埼玉・八潮市の道路陥没事故で3カ月以上も安否不明…被害男性はなぜ「実名報道」されなかった?
一般的に被害者の情報など事件の詳細を社会に共有することで、二度と同じようなことが起こらないよう対策を論じることに意義があるとされている。だが、凶悪犯罪などの際、被害者の氏名、年齢、卒業アルバムなどの写真が公開されることへの批判も少なくない。
鎮目氏によると、個人情報非公表の要望には必ずしも強制力はないという。
安否不明状態が続く中、トラック運転手への関心が高まったためか、男性の名前や職場を特定するような情報も一部で流れた。
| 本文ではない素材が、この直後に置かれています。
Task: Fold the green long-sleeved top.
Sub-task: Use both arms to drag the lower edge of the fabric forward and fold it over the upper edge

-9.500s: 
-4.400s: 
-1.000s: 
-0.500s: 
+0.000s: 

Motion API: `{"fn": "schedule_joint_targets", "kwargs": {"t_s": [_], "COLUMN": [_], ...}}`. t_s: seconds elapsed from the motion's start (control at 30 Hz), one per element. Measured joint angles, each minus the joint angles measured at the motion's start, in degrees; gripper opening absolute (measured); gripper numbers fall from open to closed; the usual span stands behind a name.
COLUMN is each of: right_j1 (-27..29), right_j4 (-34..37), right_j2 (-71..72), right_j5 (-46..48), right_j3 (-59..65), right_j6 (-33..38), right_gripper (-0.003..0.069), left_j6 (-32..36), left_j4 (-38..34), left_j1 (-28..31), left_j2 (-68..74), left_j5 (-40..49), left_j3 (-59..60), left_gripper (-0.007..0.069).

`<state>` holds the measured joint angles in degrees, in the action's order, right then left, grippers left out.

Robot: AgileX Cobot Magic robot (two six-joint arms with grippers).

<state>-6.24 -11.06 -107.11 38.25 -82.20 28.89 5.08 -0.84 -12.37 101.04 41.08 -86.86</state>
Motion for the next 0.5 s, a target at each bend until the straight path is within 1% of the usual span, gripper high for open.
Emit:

「警察が記者クラブに非公開を要望するケースは誘拐事件で多く見られます。捜査状況や詳細な情報を出すことが犯人逮捕の妨げになる場合、記者クラブ各社で協議し、報道しないことを決めるケースもあります。今回、事故発生から3カ月以上もの間、運転手の方が乗られたトラックは引き揚げられず、とても気の毒な状況でしたから。この場合、メディア側にとって名前を出すことに報道としての大義はありません」(鎮目博道氏)
今回、個人情報を出さない代わりに、遺族や勤務先が亡くなった男性の人柄が偲ばれるような談話を発表したのではないかと鎮目氏は話す。